夏競馬の目玉、札幌記念GI昇格の可能性 唯一無二のリゾート開催とするために
イベントとしてのポテンシャル
札幌競馬場は昨年メインスタンドの大改修が行われ、43年ぶりの“新装オープン”となりました。それも手伝って、豪華メンバーが揃った札幌記念当日は入場者46,097人。競馬ブーム真っ只中ならいざしらず、近年のローカル開催では異例の数字になりました。
ちなみに札幌競馬場の入場レコードは1976年にトウショウボーイが出走した札幌記念当日で60,549人。この時は前記した通り7月11日の施行でしたが、現在は8月下旬です。
ここに夏競馬のビッグイベント=夏フェス的な可能性が出てくるのです。そもそも200万人近い人口を有する北海道最大の、いや日本でも有数の観光都市。その札幌にJRAの競馬場があって、そこでGII最高賞金レースが行われるのですから。
もしも札幌記念=GIが実現したら……
7月のセレクトセールを夏競馬の楽しみのひとつに、というのは前回のコラムに書きましたが、ここではセリ自体を競馬開催に取り込んでしまってはどうか、という話。
今年のケースですと、8月は北海道サマーセールが行われます。これを札幌競馬に連動させることができないものか。勿論、市場の主催者側との調整が必要になるにせよ、それほど困難でしょうか。
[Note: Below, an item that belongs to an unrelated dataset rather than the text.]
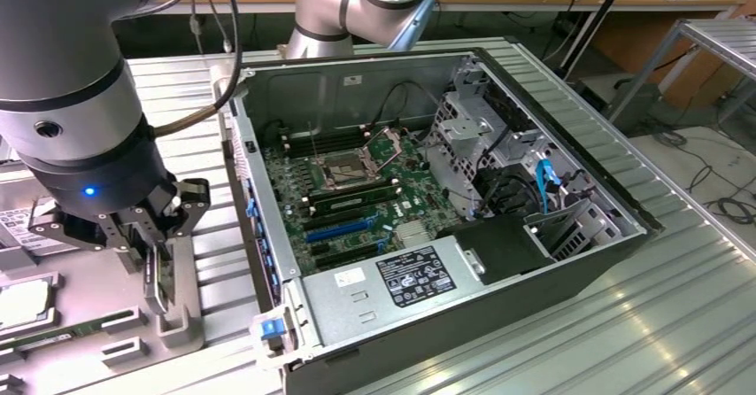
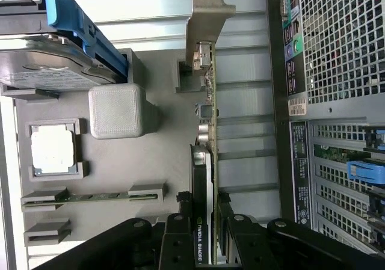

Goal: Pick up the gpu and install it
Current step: 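Pick up the gpu and move the gpu toward the slot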

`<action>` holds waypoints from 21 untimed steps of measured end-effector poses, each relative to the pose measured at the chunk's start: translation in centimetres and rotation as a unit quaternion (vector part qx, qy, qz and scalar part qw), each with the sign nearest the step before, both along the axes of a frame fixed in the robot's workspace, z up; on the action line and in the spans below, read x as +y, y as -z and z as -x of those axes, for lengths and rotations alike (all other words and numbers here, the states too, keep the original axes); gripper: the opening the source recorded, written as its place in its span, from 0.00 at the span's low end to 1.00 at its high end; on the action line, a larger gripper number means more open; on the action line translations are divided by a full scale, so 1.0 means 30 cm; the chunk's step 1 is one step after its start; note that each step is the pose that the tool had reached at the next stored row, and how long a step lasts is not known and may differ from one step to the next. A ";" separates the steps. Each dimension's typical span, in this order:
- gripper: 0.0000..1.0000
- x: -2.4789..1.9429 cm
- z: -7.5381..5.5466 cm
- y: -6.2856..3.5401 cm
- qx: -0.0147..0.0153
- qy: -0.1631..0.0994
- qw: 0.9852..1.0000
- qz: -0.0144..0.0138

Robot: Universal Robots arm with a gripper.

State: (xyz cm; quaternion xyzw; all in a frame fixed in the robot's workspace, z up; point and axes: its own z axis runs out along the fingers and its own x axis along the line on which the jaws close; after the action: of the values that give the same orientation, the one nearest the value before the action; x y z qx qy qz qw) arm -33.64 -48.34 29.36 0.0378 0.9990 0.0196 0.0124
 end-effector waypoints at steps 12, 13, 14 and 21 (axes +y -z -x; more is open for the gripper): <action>0.27 0.000 0.000 0.000 0.000 0.000 1.000 0.000; 0.27 0.000 0.000 -0.001 0.000 0.000 1.000 0.000; 0.27 0.000 0.000 0.000 0.000 0.000 1.000 0.000; 0.27 0.000 0.000 -0.040 0.000 0.000 1.000 0.000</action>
State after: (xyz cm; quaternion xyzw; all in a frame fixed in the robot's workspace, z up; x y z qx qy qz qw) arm -33.64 -48.34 30.57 0.0379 0.9990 0.0195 0.0119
で、次に、夏場にセリを絡めたリゾート競馬を札幌で行おうとすると、ひとつだけ足りないのがGI競走、となります。
そこで「札幌記念をGIへ昇格」という案が出てくるのです。
実はこの案については、以前から関係者の間でも話題に上がっていること。今年GIIで最も高い賞金額が設定されたのは、いよいよ実現に向けた動きか?と捉えることができなくもありません。
GIへの昇格については、いくつかの審査機関の承認を得なくてはなりませんが、具体的に“賞金”と“レースレーティング”が対象になるそうで、では今の札幌記念の賞金と質が問題になると思いますか?
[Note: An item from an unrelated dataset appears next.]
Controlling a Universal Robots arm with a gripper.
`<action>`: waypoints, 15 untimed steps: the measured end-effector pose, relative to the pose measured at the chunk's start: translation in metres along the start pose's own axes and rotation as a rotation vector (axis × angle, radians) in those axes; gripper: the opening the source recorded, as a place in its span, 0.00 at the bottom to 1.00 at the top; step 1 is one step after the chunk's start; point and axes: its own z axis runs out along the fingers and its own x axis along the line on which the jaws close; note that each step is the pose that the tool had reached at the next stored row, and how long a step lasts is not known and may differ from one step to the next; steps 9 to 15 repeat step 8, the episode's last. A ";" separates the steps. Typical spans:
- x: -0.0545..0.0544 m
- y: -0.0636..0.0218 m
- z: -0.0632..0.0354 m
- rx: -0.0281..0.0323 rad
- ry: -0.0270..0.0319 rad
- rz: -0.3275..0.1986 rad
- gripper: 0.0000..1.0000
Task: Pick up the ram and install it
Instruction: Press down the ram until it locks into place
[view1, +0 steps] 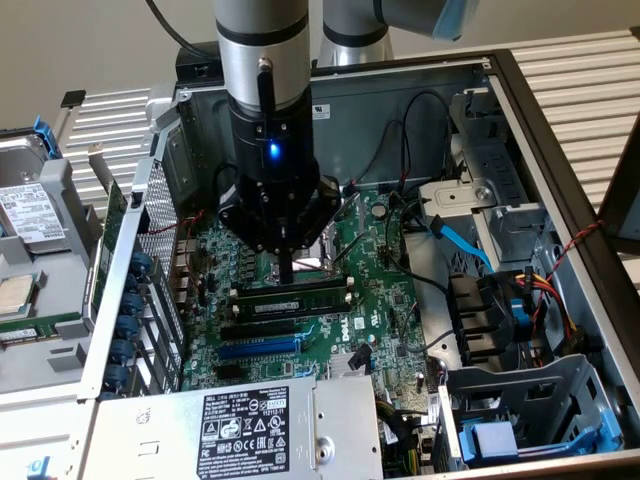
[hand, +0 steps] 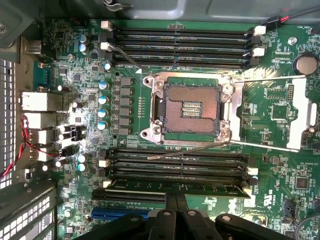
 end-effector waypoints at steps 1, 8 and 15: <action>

で、もしも札幌記念=GIが実現したら、夏場ならではの“リゾート感”を唯一無二のものにするために、開催日程そのものを見直す手がないものか、と思うのです。
今年は土日で6週12日の札幌開催ですが、例えば札幌記念の週だけ“札幌記念ウィーク”とか何とか銘打って、木金土日の4日競馬にする、とか……。
勿論、関係者や、私どもの業界的にも不評かもしれません。でも「潜在的な競馬人気の掘り起こしにやれることをやってみる」という姿勢においては、ひとつの手段として考察する意味がある、と考えます。
もっとも、手元に正確な資料がないので恐縮ですが、そもそも法的な制約があるとすれば空しい論に、いや、単なる妄想になってしまいますが……。でも、検討してみる価値はあると思うのですが、いかがでしょう。
夏の終わりが近づく北海道ですが、そんな壮大(?)な夢を抱かせてくれる札幌記念は8月23日。とりあえず今年は1着賞金“GII最高額”のレースとして注目して頂いて、夢の続きはまたあとで、ということで。